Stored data

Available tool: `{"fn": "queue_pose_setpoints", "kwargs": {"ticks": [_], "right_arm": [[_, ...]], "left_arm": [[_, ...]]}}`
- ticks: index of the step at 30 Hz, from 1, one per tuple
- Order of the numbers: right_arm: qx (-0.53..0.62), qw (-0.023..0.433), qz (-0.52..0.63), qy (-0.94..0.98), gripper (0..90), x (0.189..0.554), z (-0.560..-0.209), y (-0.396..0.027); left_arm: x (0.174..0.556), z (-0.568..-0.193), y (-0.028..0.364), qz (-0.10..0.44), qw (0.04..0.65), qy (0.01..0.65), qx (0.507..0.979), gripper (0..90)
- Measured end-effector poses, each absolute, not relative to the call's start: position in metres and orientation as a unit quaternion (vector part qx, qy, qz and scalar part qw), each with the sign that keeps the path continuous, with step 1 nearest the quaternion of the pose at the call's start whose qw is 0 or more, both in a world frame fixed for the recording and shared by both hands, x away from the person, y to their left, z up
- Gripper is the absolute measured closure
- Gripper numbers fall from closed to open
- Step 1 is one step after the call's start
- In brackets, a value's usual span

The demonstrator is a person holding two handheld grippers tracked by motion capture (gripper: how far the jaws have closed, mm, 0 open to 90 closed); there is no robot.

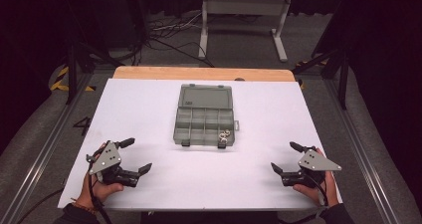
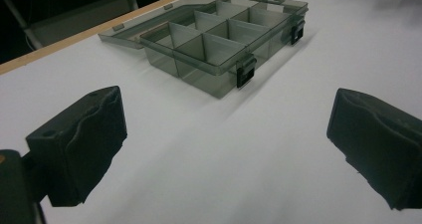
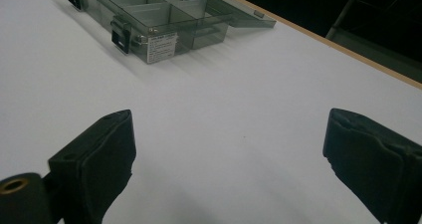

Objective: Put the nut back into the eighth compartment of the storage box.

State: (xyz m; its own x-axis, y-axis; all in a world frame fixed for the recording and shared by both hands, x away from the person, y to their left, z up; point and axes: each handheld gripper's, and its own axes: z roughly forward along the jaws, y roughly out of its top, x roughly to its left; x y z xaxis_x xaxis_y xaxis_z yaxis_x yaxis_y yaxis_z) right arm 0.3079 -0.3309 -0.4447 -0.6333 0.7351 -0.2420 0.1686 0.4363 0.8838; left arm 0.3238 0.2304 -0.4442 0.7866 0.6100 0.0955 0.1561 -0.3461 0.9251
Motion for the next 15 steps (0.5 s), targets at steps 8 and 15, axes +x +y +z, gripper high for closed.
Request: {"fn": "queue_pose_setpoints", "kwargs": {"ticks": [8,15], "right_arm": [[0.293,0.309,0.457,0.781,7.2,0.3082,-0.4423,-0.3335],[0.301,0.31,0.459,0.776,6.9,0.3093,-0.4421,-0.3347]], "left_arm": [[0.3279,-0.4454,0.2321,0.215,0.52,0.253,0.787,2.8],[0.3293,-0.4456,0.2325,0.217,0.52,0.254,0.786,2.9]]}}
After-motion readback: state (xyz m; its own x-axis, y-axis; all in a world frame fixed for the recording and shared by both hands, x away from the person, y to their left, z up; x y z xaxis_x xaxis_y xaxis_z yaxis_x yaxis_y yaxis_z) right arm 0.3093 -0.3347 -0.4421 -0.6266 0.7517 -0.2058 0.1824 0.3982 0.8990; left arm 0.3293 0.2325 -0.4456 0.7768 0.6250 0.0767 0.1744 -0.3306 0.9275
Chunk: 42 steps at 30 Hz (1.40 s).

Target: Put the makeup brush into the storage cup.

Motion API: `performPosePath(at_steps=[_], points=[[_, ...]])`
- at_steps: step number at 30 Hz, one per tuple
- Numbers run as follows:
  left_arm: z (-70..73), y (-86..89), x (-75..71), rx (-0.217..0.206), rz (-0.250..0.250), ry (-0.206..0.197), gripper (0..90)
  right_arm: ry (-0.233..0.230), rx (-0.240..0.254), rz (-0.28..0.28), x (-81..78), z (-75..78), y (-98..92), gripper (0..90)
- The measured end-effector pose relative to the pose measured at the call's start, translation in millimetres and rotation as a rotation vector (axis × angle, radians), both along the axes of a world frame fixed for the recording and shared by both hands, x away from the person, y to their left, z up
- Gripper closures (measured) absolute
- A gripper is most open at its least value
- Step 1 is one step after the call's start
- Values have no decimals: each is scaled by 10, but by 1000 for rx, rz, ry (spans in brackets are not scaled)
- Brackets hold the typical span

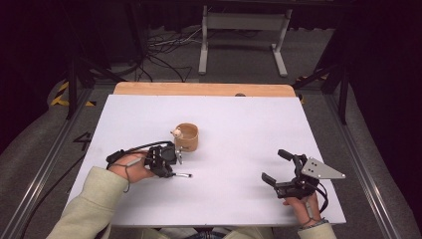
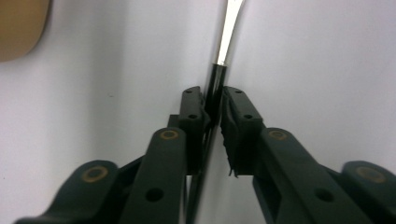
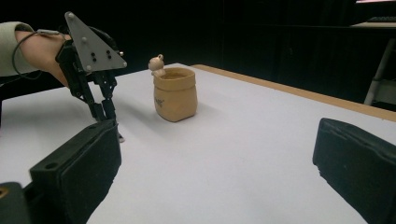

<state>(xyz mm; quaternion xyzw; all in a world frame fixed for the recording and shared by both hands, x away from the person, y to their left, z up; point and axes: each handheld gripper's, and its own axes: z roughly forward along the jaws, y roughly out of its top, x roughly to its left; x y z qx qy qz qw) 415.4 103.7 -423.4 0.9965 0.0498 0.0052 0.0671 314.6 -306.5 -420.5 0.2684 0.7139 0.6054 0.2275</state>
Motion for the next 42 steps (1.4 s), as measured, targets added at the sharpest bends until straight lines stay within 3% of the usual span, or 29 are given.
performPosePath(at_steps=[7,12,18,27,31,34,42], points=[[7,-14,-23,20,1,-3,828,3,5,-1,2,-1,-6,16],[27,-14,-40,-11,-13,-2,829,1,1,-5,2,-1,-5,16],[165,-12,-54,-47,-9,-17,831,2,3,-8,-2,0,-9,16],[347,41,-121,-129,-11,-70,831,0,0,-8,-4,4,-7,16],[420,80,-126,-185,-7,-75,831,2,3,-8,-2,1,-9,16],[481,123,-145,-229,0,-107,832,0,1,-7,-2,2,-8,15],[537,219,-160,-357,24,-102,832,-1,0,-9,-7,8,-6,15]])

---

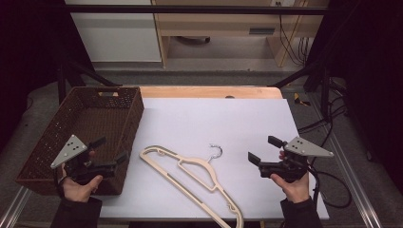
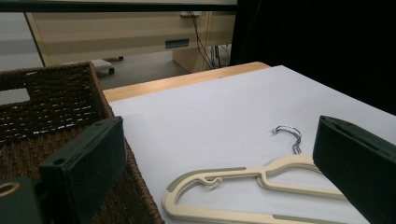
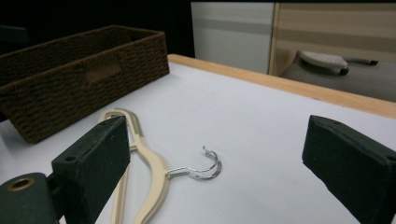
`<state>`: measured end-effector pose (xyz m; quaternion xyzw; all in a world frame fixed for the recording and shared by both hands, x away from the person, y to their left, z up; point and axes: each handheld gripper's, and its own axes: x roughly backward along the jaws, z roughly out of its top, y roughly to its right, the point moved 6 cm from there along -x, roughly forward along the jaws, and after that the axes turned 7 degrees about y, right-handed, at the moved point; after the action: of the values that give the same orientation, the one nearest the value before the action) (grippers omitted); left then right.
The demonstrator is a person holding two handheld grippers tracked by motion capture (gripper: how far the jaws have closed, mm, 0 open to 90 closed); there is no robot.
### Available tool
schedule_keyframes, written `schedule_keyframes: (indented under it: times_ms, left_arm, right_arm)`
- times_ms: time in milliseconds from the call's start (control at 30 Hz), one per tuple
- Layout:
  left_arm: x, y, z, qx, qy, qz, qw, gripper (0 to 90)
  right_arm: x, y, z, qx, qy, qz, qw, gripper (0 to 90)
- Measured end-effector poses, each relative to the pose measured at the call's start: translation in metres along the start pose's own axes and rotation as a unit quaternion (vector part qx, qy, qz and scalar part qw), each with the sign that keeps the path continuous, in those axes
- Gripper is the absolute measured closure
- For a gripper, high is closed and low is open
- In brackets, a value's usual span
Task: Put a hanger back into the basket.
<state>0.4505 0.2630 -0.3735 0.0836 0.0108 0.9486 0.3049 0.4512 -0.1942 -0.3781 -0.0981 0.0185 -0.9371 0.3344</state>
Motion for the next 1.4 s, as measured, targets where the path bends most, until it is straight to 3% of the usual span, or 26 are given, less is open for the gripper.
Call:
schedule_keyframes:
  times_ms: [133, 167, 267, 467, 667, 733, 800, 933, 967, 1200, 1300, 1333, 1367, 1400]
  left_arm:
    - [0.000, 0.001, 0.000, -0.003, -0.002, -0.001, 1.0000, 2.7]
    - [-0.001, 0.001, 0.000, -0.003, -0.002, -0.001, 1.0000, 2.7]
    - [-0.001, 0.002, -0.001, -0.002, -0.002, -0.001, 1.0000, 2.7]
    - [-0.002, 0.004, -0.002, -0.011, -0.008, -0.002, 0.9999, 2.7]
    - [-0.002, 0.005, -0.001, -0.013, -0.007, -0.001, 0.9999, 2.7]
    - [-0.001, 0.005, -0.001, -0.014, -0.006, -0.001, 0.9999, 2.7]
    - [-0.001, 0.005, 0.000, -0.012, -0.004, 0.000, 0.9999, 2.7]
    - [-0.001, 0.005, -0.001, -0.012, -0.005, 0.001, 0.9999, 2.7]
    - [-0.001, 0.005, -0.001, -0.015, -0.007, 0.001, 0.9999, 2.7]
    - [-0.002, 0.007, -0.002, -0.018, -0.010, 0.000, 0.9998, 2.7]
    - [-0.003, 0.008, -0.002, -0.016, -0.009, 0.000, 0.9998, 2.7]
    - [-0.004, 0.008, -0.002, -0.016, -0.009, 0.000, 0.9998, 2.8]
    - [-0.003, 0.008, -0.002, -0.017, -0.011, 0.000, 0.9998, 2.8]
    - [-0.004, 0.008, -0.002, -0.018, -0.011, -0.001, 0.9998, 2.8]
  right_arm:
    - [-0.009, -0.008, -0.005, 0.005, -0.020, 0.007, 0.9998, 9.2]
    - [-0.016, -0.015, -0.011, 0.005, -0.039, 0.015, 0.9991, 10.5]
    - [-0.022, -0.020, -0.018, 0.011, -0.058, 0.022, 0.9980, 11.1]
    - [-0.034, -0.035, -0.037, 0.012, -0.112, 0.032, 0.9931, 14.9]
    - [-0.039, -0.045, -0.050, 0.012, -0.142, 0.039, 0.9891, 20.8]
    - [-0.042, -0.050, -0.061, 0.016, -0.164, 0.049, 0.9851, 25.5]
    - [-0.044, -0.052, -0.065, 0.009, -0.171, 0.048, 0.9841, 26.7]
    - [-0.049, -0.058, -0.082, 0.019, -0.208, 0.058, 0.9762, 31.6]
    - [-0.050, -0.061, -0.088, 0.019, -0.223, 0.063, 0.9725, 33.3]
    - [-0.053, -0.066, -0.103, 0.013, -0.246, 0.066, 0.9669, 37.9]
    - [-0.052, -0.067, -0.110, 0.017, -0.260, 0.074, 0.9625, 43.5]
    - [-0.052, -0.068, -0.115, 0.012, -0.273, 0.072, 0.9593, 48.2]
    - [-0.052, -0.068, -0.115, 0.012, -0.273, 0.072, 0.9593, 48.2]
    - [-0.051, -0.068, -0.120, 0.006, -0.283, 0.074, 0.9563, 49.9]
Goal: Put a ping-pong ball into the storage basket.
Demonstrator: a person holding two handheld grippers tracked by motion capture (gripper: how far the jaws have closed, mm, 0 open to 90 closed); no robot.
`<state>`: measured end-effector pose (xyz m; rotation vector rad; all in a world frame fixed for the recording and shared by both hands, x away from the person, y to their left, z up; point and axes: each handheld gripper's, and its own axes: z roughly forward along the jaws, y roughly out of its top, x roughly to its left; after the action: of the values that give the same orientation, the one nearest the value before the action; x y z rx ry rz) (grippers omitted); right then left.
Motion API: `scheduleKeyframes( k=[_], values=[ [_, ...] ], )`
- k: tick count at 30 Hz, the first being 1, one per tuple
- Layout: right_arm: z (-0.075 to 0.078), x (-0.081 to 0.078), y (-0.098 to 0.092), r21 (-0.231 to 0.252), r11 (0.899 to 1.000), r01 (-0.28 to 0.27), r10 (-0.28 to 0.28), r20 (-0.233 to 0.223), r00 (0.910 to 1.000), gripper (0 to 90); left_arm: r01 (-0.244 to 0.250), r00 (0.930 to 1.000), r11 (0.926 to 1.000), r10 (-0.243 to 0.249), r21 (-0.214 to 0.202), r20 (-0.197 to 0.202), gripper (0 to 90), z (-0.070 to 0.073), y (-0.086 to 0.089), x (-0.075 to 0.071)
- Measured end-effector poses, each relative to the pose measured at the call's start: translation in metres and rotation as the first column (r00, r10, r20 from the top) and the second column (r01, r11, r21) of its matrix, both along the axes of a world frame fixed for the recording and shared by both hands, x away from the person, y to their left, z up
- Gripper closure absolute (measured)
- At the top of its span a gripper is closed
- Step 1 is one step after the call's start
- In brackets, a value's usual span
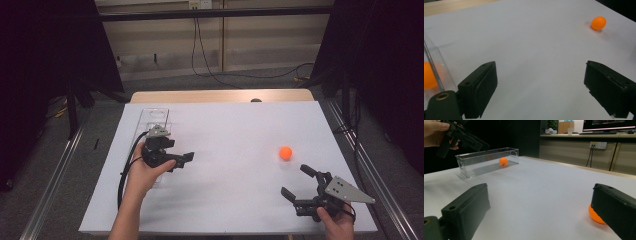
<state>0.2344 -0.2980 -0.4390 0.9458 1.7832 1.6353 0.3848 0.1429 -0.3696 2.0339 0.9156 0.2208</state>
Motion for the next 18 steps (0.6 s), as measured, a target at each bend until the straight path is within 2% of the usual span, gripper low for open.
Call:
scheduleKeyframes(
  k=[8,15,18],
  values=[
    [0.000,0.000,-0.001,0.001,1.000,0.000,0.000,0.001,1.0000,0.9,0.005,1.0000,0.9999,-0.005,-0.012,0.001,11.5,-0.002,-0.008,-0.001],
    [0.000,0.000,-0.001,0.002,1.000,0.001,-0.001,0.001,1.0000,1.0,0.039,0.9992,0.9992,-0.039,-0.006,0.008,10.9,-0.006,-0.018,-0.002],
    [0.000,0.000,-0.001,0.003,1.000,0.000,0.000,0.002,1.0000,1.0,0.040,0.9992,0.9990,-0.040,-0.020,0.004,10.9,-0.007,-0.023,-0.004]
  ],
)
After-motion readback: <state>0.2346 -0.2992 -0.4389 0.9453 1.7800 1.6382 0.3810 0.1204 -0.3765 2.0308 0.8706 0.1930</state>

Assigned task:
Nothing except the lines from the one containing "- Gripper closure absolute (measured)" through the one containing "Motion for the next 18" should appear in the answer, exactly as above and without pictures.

Task response:
- Gripper closure absolute (measured)
- At the top of its span a gripper is closed
- Step 1 is one step after the call's start
- In brackets, a value's usual span
<state>0.2344 -0.2980 -0.4390 0.9458 1.7832 1.6353 0.3848 0.1429 -0.3696 2.0339 0.9156 0.2208</state>
Motion for the next 18 steps (0.6 s), as measured, a target at each bend until the straight path is within 2% of the usual span, gripper low for open.

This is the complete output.